On September 20, 2023, the US Federal Reserve released the updated Fed dot plot, which showed a projected 2.7-point interest rate cut by year-end 2026. The 19 FOMC participants also projected PCE inflation to fall from 3.3% at year-end 2023 to 2.2% at year-end 2025 and for the unemployment rate to rise slightly, from 3.8% to 4.1%.

This fixed income blog post covers the key takeaways from the September 2023 Summary of Economic Projections report (the "SEP") and how investors can use it to enhance investment performance.  

  1. The median of the September 2023 Fed dot plot projects the fed funds rate to fall from 5.6% at year-end 2023 to 3.9% by year-end 2025
  2. The Fed dot plot then projects the fed funds rate to fall to 2.9% by year-end 2026 and 2.5% in the "longer run"
  3. The September 2023 Fed dot plot is more hawkish than the June 2023 dot plot, as the median fed funds rate projections for 2024 and 2025 were 0.5 percentage points (or 50 "basis points") higher
  4. All multi-year projections must be taken with a grain of salt; however, the FOMC participants seem to have broad agreement on a 2.25-2.75% long-run fed funds rate should inflation stabilize at 2%
  5. We encourage investors to consider the Fed dot plot in the context of the other economic projections provided by the FOMC participants
  6. While certain high quality short term corporate bonds should perform well over the near term, the current environment provides investors opportunities to increase duration to lock in higher interest rates for longer and to achieve long-term capital appreciation

The September 2023 Fed Dot Plot

The 19 FOMC participants include seven members of the Federal Reserve Board of Governors and the presidents of the 12 Federal Reserve Banks. In the Fed dot plot, each dot represents a participant's "judgment of the midpoint for the federal funds rate." Note that, at each FOMC meeting, only 12 of the 19 participants have a vote on setting the fed funds target rate.

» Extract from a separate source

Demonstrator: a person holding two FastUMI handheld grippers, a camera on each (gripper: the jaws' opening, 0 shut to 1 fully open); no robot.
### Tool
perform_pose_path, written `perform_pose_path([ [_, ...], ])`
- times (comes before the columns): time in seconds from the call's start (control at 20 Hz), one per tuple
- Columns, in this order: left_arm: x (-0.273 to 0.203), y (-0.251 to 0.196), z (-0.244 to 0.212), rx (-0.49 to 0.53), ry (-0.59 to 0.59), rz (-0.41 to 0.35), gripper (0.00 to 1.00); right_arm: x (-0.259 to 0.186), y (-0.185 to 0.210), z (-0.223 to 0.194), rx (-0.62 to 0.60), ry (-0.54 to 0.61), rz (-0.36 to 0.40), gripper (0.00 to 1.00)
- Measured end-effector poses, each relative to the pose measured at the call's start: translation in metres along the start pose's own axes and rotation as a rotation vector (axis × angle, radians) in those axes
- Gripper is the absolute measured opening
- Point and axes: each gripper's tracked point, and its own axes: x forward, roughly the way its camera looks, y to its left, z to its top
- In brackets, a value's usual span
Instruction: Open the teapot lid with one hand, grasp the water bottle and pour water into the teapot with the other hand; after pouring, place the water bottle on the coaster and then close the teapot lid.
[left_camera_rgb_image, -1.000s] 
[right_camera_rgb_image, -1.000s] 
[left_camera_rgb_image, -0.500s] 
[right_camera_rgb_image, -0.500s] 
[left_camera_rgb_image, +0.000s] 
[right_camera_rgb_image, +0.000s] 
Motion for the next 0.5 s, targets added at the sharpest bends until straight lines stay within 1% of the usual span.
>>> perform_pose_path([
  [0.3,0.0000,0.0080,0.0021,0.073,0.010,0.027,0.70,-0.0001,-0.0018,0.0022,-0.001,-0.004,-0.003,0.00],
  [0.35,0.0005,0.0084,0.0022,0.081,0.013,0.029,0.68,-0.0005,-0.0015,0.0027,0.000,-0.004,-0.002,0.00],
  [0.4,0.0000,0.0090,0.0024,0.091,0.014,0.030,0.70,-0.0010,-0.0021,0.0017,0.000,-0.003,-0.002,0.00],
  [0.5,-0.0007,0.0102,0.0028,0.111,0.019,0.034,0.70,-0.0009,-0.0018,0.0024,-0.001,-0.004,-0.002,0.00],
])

What Does the September 2023 Dot Plot Say?

With the Fed leaving rates unchanged on September 20, 2023, the current target range for the fed funds rate is 5.25%-5.50%. As shown in Figure 1, 12 FOMC participants believed the target rate should be 5.50%-5.75% at year-end (a 25-basis-point hike), while seven believed the rate should hold steady at current levels.

Views of FOMC participants diverge more in 2024 and 2025. In 2025, the range of target rates is from 2.50%-4.25% on the low end to 4.50%-5.75% on the high end. The median 2025 fed funds rate projection is 3.9%, a 1.7-point fall from the 5.6% median for year-end 2023.

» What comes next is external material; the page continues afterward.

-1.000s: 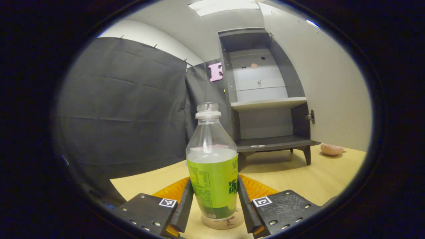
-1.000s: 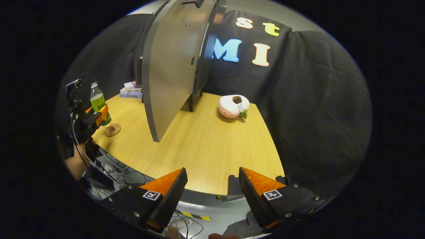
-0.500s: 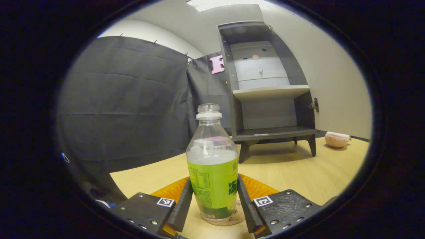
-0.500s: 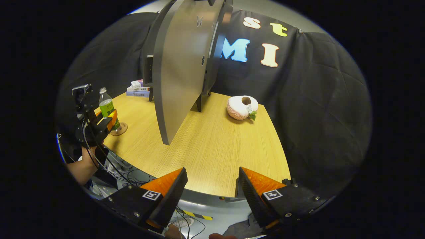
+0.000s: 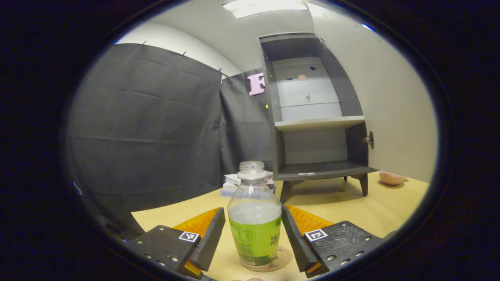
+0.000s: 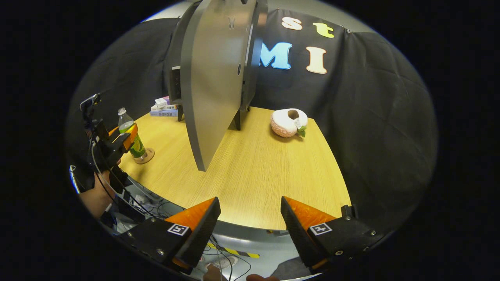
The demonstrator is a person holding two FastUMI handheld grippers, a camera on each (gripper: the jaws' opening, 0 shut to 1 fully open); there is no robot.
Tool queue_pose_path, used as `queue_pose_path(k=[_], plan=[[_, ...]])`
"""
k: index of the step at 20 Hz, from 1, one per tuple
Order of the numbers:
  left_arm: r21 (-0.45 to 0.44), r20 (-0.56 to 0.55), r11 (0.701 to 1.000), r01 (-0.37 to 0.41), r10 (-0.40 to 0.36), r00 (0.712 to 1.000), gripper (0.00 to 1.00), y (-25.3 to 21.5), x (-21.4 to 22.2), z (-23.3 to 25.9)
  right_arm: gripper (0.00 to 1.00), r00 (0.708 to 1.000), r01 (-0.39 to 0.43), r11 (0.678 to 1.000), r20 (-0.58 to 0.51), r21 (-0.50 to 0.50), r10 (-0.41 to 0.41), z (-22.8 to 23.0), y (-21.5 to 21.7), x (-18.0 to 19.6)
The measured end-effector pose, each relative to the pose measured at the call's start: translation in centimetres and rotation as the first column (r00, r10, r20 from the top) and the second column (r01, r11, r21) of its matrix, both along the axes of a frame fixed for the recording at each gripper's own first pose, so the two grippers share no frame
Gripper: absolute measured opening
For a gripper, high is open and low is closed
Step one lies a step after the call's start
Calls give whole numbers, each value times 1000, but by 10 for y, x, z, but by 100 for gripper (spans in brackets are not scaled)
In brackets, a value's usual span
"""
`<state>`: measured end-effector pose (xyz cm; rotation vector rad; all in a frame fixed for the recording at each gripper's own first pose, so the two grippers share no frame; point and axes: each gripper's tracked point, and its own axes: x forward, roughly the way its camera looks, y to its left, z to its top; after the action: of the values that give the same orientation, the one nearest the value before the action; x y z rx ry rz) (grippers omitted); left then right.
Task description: Open the cabinet door with the right hand, grasp the bottle in the cabinet with the left hand and place it on the coaster, then close the cabinet door with the right hand.
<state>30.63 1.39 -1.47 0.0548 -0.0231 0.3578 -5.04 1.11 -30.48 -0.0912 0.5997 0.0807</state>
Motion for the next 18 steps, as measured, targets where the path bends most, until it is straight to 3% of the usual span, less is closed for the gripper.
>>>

Figure 1: September 2023 Fed Dot Plot of the Projected Year-End Fed Funds Rate

sept-2023 fed dot plot

Source: FOMC September 2023 Summary of Economic Projections

In 2026, there's a noticeable split between the hawkish and dovish wings of the FOMC. In this year, six participants believed a range of 3.75-5.00% would be appropriate, whereas 13 participants believed the target rate should be between 2.25%-3.25%.

The Fed dot plot is updated quarterly, and these projections can and will change based on where FOMC participants believe they are in accomplishing the Fed's dual mandate of price stability and full employment.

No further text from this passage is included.